→ **ACTION ITEM**:
Only one stretch of the material below is wanted: everything from the line containing "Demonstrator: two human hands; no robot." down to the line containing "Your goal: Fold", both ends included. Repeat it exactly and skip the pictures.

→ **RECORD SET**:
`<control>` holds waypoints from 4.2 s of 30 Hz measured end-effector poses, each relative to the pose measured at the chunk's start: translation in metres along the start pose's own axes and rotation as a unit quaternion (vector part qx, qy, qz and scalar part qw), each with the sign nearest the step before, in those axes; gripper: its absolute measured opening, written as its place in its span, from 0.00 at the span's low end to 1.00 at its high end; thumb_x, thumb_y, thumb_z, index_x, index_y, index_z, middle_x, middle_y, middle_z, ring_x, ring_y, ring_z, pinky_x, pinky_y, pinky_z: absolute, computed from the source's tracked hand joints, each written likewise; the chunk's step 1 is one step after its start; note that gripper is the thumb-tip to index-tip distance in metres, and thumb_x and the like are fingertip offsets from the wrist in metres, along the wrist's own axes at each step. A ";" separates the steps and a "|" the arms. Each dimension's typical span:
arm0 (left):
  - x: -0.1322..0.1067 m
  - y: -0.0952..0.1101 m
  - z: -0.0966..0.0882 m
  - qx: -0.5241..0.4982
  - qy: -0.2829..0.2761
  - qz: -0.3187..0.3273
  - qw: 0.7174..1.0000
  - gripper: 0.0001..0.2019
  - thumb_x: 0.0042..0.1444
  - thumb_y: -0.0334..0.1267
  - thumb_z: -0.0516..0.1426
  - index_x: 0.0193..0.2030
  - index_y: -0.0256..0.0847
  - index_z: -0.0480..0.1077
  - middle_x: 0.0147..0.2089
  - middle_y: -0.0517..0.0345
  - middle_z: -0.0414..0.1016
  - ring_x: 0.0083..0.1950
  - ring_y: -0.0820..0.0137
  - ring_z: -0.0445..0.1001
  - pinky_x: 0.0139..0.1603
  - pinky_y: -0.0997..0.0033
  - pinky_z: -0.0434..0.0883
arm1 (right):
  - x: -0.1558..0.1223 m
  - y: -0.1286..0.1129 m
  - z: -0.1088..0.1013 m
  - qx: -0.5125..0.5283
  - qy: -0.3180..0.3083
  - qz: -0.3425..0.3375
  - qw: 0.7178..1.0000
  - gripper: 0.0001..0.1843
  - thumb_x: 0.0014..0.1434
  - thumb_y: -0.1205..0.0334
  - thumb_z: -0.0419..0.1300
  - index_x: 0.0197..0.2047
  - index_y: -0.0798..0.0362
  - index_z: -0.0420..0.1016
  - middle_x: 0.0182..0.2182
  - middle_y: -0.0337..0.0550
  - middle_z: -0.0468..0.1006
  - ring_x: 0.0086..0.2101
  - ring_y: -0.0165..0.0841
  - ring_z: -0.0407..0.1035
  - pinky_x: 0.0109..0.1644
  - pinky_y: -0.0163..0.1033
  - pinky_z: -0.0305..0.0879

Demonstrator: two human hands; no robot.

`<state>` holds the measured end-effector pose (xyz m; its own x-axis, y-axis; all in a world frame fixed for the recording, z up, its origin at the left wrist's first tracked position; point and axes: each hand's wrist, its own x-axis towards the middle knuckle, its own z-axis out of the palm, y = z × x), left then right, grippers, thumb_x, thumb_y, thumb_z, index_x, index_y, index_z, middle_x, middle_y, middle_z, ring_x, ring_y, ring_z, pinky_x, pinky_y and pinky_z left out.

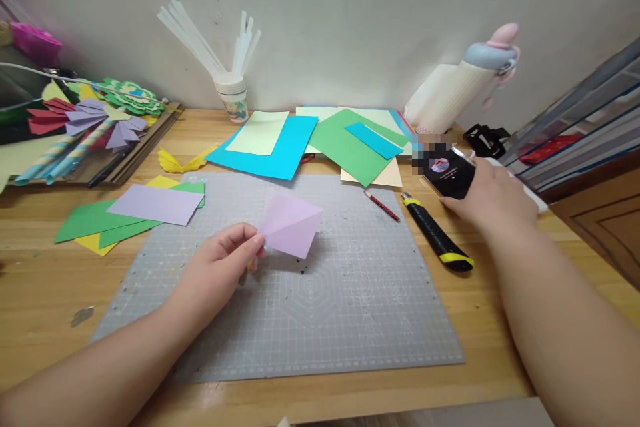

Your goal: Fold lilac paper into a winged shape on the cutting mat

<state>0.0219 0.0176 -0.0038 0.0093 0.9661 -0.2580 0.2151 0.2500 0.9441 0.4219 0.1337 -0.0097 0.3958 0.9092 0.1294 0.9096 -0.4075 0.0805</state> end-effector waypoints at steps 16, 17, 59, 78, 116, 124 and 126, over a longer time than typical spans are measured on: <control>-0.001 0.000 0.000 0.011 -0.005 -0.005 1.000 0.15 0.54 0.49 0.55 0.26 0.40 0.66 0.22 0.66 0.63 0.21 0.77 0.54 0.23 0.75 0.53 | -0.002 -0.001 -0.012 -0.001 -0.020 -0.007 1.000 0.35 0.52 0.37 0.58 0.58 0.45 0.61 0.52 0.58 0.73 0.47 0.52 0.69 0.35 0.48 0.61; 0.000 0.000 0.000 0.010 -0.004 -0.005 1.000 0.15 0.54 0.50 0.55 0.27 0.40 0.66 0.22 0.66 0.63 0.21 0.77 0.54 0.23 0.76 0.53 | -0.001 -0.001 -0.013 0.006 -0.023 -0.008 1.000 0.33 0.53 0.38 0.57 0.57 0.44 0.63 0.51 0.56 0.74 0.47 0.51 0.70 0.35 0.46 0.61; 0.001 -0.002 -0.001 0.019 -0.023 -0.006 1.000 0.14 0.55 0.49 0.55 0.26 0.41 0.65 0.22 0.66 0.62 0.23 0.76 0.55 0.25 0.75 0.54 | 0.012 -0.011 -0.018 0.104 0.024 0.100 0.989 0.17 0.60 0.48 0.51 0.49 0.45 0.69 0.44 0.58 0.78 0.45 0.54 0.69 0.42 0.51 0.59; 0.008 -0.013 -0.003 -0.142 0.033 0.008 0.989 0.13 0.59 0.47 0.55 0.29 0.41 0.66 0.24 0.65 0.66 0.25 0.77 0.59 0.27 0.77 0.56 | -0.031 -0.053 -0.035 0.279 0.058 -0.064 0.956 0.36 0.44 0.58 0.71 0.56 0.50 0.67 0.63 0.61 0.60 0.64 0.67 0.46 0.62 0.72 0.34; 0.008 -0.003 -0.005 -0.032 0.056 0.061 0.996 0.11 0.53 0.46 0.60 0.28 0.41 0.71 0.23 0.64 0.67 0.25 0.74 0.61 0.27 0.73 0.58 | -0.182 -0.186 -0.025 0.779 -0.348 -0.035 0.521 0.13 0.47 0.52 0.72 0.32 0.51 0.79 0.26 0.36 0.76 0.27 0.30 0.66 0.29 0.35 0.63; 0.008 -0.005 -0.005 -0.128 -0.011 0.013 0.992 0.15 0.54 0.50 0.60 0.28 0.39 0.73 0.23 0.61 0.69 0.25 0.74 0.62 0.29 0.74 0.60 | -0.185 -0.183 -0.023 0.768 -0.327 -0.020 0.550 0.14 0.48 0.51 0.71 0.33 0.52 0.80 0.26 0.40 0.79 0.26 0.31 0.70 0.26 0.35 0.66; 0.010 -0.007 -0.006 -0.156 -0.035 0.002 0.987 0.16 0.54 0.51 0.60 0.30 0.39 0.75 0.24 0.60 0.70 0.26 0.75 0.62 0.30 0.74 0.61 | -0.184 -0.183 -0.023 0.773 -0.322 -0.019 0.546 0.14 0.48 0.51 0.71 0.33 0.52 0.80 0.27 0.40 0.79 0.28 0.32 0.71 0.26 0.35 0.66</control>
<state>0.0150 0.0258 -0.0119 0.0793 0.9629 -0.2578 -0.0957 0.2648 0.9595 0.1798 0.0391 -0.0258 -0.1183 0.9590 -0.2574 -0.2595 -0.2800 -0.9242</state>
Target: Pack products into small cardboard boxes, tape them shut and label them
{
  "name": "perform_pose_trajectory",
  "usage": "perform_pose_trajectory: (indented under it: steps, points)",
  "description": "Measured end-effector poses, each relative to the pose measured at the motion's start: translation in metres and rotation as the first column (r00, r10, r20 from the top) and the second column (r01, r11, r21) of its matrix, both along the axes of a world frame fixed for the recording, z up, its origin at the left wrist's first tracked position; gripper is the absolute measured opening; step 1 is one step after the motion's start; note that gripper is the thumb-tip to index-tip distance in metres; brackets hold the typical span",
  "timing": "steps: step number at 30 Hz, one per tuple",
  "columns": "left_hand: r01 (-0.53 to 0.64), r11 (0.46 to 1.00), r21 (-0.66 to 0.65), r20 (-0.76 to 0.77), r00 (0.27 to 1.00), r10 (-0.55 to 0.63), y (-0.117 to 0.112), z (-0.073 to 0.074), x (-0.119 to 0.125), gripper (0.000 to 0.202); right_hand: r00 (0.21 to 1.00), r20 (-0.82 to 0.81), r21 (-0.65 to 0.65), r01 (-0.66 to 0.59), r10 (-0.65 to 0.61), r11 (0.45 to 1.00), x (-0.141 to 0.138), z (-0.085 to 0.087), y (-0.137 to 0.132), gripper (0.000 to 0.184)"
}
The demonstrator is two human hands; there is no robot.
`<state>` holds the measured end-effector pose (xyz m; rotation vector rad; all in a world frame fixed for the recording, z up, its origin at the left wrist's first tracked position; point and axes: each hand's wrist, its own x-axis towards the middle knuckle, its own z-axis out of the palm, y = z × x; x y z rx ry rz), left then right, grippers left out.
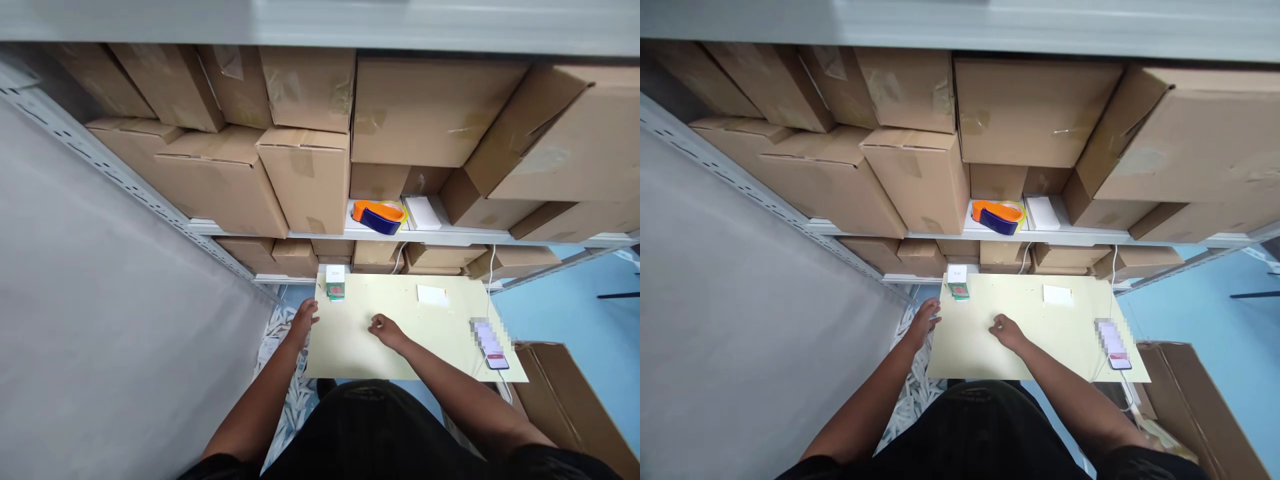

→ **EXERCISE ANSWER**:
Demonstrator: two human hands; no robot.

`<state>` holds the measured end-effector pose (xyz m; its own x-axis, y-axis; all in a world frame fixed for the recording, z up, its origin at the left wrist's first tracked position; point and axes: each hand's wrist, its own x-axis towards the middle knuckle, its own z-axis out of the palm, y = z × x), left then right, grippers, thumb_x, thumb_y, thumb_z, index_x, index_y, index_z, middle_x, middle_y, middle_z, ring_x, ring_y, ring_z, pinky_x, pinky_y and pinky_z left out.


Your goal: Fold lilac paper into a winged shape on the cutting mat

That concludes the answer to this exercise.